Les systèmes les plus raffinés de navigation et d’avionique se trouvent dans les applications aéronavales. Non seulement le porte-avions, par exemple, doit disposer d’un navigateur inertiel "hybridé GPS", mais chacun des avions embarqués possède le sien. Et ils ne peuvent fonctionner chacun pour soi : les navigateurs d’avions doivent "s’aligner à la mer" (s’initialiser sur le pont d’envol) sur le navigateur du navire, qui lui transmet ses données par un lien numérique infrarouge.
De plus, lorsque l’avion d’armes emporte un armement guidé comme l’AASM (Armement Air Sol Modulaire), ce dernier, doté d’un navigateur inertiel hybride lui aussi, doit "s’aligner en vol" sur le navigateur de l’avion. Voilà qui demande beaucoup de technologies et de logiciels, "temps réel" dans l’avionique, ou autrement, dans les stations au sol indispensables pour préparer des missions aussi complexes.
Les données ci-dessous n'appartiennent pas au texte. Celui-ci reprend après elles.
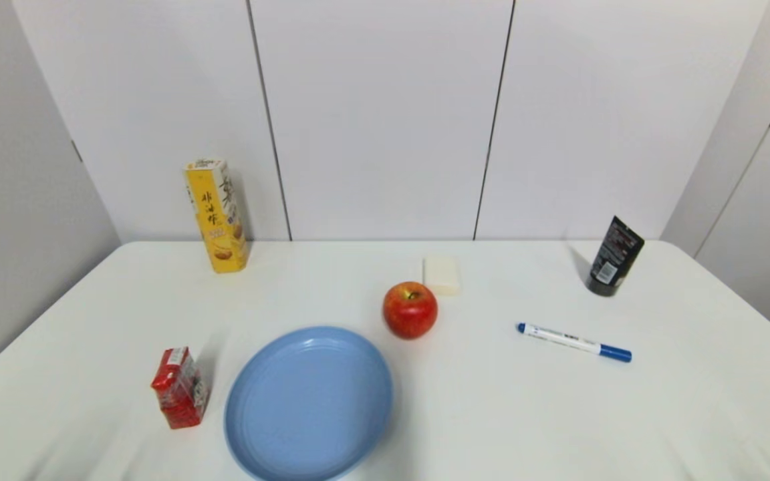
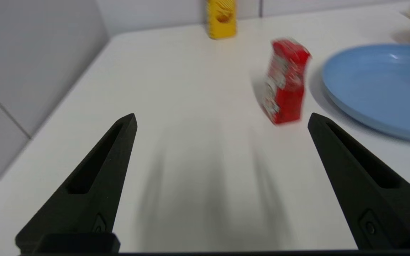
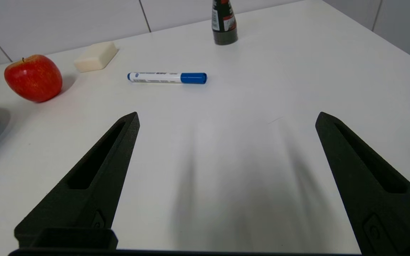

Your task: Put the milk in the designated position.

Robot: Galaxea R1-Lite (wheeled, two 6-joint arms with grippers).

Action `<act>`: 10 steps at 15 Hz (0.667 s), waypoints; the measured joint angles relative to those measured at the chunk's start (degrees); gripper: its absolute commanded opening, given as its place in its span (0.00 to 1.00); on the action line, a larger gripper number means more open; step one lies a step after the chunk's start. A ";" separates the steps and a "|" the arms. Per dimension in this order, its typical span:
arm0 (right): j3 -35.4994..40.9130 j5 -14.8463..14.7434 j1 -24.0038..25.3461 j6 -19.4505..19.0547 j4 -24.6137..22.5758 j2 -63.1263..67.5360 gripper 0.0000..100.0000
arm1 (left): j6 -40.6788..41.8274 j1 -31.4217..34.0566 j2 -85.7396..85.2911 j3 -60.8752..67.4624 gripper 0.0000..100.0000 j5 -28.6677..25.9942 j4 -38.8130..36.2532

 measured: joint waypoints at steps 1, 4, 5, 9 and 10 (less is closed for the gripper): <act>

Un peu moins complexes, les drones navals ne manquent pas non plus de systèmes appliquant les mêmes architectures et les mêmes technologies (navigation inertielle, gyrolaser, optronique etc.).
Pour les systèmes purement navals (navires de surface, sous-marins), la complexité n’est pas moindre (pour les sous-marins avec périscopes de recalage, surtout). Et pour les navires de surface, si la navigation est plus basique (quoique toujours inertielle "hybridée"), elle se prolonge par des conduites de tir qui réintroduisent beaucoup de "sophistication".